• Exercise:
Repeat exactly the lines of the entries below from the one with "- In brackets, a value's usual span" through the one with "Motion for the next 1", both ends included, and nothing else.

(Recorded information)

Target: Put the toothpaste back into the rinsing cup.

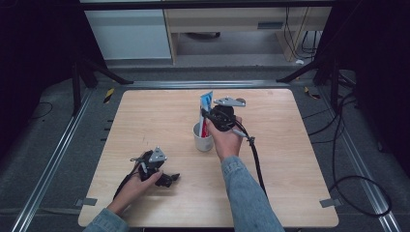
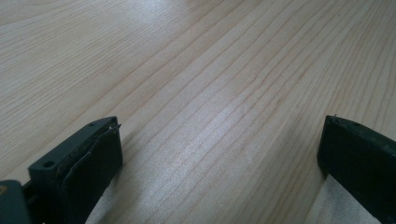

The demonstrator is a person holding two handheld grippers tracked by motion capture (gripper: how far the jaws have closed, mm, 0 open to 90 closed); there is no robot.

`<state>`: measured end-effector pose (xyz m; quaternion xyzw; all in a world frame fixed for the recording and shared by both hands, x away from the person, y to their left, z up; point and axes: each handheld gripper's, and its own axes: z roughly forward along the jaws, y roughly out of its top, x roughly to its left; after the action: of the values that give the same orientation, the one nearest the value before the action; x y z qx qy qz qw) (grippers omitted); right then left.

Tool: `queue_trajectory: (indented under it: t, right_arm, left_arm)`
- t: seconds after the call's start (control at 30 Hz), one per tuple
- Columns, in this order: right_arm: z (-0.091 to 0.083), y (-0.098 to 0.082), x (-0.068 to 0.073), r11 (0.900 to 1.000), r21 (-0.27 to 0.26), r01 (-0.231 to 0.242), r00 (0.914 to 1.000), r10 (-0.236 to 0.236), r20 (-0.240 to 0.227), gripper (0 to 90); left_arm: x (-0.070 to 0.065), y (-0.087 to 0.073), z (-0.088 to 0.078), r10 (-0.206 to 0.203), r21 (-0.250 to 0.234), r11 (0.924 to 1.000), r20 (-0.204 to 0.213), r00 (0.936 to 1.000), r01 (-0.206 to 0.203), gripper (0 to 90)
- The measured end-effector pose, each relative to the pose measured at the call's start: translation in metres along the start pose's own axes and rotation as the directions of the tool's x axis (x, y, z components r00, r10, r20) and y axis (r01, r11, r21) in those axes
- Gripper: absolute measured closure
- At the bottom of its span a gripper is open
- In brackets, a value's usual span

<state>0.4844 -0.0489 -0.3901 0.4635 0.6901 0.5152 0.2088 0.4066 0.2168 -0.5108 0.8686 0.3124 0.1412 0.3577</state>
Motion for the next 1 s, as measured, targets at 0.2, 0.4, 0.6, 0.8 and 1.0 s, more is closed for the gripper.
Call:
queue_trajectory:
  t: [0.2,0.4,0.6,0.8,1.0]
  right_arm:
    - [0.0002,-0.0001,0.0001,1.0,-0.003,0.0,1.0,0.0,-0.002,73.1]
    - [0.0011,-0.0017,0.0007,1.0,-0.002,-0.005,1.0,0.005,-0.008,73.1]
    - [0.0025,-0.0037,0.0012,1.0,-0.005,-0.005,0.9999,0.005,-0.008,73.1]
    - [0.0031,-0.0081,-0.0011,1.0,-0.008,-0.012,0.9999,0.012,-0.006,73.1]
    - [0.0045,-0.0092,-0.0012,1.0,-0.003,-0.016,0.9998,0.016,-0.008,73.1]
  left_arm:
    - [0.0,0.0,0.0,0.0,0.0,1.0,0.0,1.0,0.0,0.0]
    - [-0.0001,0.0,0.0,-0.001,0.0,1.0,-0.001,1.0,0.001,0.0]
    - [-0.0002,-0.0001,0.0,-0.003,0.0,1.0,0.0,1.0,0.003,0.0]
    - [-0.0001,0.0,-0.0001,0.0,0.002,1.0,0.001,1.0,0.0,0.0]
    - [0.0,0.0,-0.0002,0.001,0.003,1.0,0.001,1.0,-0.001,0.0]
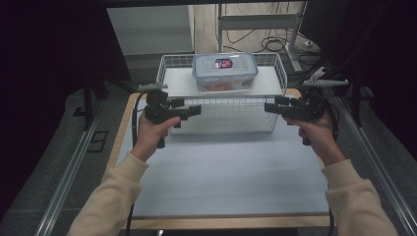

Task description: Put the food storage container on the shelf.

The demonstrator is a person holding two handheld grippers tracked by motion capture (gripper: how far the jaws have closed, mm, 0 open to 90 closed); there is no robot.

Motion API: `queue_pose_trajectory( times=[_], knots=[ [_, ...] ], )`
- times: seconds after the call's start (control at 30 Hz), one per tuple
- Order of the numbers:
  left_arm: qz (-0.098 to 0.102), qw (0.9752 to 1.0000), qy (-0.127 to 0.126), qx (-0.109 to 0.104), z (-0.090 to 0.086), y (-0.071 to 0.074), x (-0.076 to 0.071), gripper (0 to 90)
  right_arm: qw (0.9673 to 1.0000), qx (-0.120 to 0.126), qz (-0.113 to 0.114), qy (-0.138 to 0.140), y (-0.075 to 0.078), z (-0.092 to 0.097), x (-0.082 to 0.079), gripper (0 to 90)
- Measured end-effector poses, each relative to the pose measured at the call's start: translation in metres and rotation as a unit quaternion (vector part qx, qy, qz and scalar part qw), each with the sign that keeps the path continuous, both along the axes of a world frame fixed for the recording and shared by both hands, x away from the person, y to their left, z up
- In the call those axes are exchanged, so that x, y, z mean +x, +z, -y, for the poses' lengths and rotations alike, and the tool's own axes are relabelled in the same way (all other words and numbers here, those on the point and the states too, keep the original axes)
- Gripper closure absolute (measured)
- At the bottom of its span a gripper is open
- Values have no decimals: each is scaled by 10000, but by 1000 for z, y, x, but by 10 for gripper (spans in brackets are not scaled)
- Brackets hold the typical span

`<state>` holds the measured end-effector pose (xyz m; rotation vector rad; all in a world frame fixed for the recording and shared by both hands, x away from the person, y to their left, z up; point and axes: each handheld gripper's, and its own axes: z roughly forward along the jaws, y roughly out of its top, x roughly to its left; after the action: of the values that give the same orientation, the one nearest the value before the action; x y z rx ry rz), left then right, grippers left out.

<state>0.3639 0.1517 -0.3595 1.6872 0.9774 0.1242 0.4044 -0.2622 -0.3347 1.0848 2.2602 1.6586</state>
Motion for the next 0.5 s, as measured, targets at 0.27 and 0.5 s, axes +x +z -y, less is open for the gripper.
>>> queue_pose_trajectory(
  times=[0.27, 0.5],
  knots=[
    [-76, 9997, -201, 126, 2, -50, -42, 138, 9995, -115, -55, 275, -54, 6, -47, 268],
    [-271, 9981, -311, 452, 8, -91, -66, 144, 9990, -240, -208, 324, -99, 7, -71, 253]
  ],
)
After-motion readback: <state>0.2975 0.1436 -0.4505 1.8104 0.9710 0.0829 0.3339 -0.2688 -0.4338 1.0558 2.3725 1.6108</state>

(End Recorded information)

• Your solution:
- In brackets, a value's usual span

<state>0.4844 -0.0489 -0.3901 0.4635 0.6901 0.5152 0.2088 0.4066 0.2168 -0.5108 0.8686 0.3124 0.1412 0.3577</state>
Motion for the next 1 s, as measured, targets at 0.2, 0.4, 0.6, 0.8 and 1.0 s, more is closed for the gripper.

Nothing further remains for this exercise.